Aus dem Amerikanischen von Bernhard Kleinschmidt. Ein Mercedes S 600 - "zwei Tonnen deutsche Ingenieurskunst" - rast in eine Menschenmenge. Es gibt viele Todesopfer, der Fahrer entkommt. Der Wagen wird später gefunden. Auf dem Beifahrersitz liegt eine Clownsmaske, das Lenkrad ziert ein grinsender Smiley. Monate später meldet sich der Massenmörder und droht ein Inferno mit Tausenden Opfern an. Stephen King, der Meister des Schreckens, verschafft uns in Mr. Mercedes beunruhigende Einblicke in den Geist eines besessenen Mörders bar jeglichen Gewissens.
Rezensionsnotiz zu
Süddeutsche Zeitung, 05.11.2014
Für Willi Winkler ist Brady Hartsfield, der Bösewicht in Stephen Kings neuem Buch "Mr.

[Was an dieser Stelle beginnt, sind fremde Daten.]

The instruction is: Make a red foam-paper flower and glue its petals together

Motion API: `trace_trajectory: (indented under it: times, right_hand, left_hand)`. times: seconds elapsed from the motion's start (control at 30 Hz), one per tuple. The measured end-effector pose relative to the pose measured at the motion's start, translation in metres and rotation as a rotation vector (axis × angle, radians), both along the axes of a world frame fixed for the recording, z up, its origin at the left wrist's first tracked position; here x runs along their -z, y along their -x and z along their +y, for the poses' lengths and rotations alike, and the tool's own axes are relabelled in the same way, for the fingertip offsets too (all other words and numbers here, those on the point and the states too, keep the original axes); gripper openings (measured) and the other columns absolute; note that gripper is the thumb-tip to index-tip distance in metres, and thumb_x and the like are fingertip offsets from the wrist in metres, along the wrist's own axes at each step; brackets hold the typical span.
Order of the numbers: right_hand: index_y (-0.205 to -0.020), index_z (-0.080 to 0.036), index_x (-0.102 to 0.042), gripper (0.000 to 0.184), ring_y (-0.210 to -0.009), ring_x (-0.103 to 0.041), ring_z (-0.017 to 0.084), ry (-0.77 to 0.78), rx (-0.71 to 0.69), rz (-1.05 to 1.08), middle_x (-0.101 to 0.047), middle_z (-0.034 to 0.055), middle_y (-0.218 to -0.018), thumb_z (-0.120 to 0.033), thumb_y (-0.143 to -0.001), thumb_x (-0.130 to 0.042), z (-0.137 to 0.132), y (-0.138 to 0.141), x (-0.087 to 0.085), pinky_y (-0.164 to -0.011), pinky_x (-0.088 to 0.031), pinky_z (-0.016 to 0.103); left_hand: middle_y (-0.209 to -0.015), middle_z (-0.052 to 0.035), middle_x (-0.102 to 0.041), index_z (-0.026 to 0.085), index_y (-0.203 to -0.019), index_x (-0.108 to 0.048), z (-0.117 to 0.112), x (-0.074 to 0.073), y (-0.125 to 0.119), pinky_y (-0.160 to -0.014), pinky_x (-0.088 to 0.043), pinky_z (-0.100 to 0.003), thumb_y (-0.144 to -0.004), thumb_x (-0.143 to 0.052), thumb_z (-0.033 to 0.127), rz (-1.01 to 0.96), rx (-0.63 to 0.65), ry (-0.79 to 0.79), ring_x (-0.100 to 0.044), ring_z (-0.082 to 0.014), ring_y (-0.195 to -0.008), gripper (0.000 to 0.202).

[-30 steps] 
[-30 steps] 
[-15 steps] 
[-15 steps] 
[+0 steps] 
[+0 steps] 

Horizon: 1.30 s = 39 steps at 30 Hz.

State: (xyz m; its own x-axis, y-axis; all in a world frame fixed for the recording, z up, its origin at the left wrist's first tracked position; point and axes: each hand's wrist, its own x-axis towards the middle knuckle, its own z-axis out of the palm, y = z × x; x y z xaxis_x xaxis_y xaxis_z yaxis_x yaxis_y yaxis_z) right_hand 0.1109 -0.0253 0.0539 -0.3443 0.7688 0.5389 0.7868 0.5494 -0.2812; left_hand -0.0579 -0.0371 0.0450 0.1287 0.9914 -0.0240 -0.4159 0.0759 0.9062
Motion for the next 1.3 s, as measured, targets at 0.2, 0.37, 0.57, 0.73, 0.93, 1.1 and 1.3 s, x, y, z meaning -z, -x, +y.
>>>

Mercedes", eine der besten Horrorgestalten, die der Autor sich je ausgedacht hat, er ist das personifizierte Böse, das unter uns weilt, die ideale Verkörperung des klassischen King-Konzepts also, erklärt der Rezensent. Auf seine Spur setzen sich der pensionierte Polizist Bill Hodges, ein genialer schwarzer Siebzehnjähriger und eine verhaltensgestörte Mittvierzigerin, ein Trio also, das Ironie vermuten lassen könnte, würde Hartsfield nicht das ganze Buch hindurch so unglaublich ernsthaft weitermorden, so Winkler. King hat "Mr. Mercedes" James M. Cain gewidmet, einem der weniger bekannten hard-boiled Meister, was sich sogar im Schreibstil niederschlägt, verrät der Rezensent: der normalerweise wortreiche King meidet hier in Cain'scher Manier Adjektive um jeden Preis, erklärt Winkler.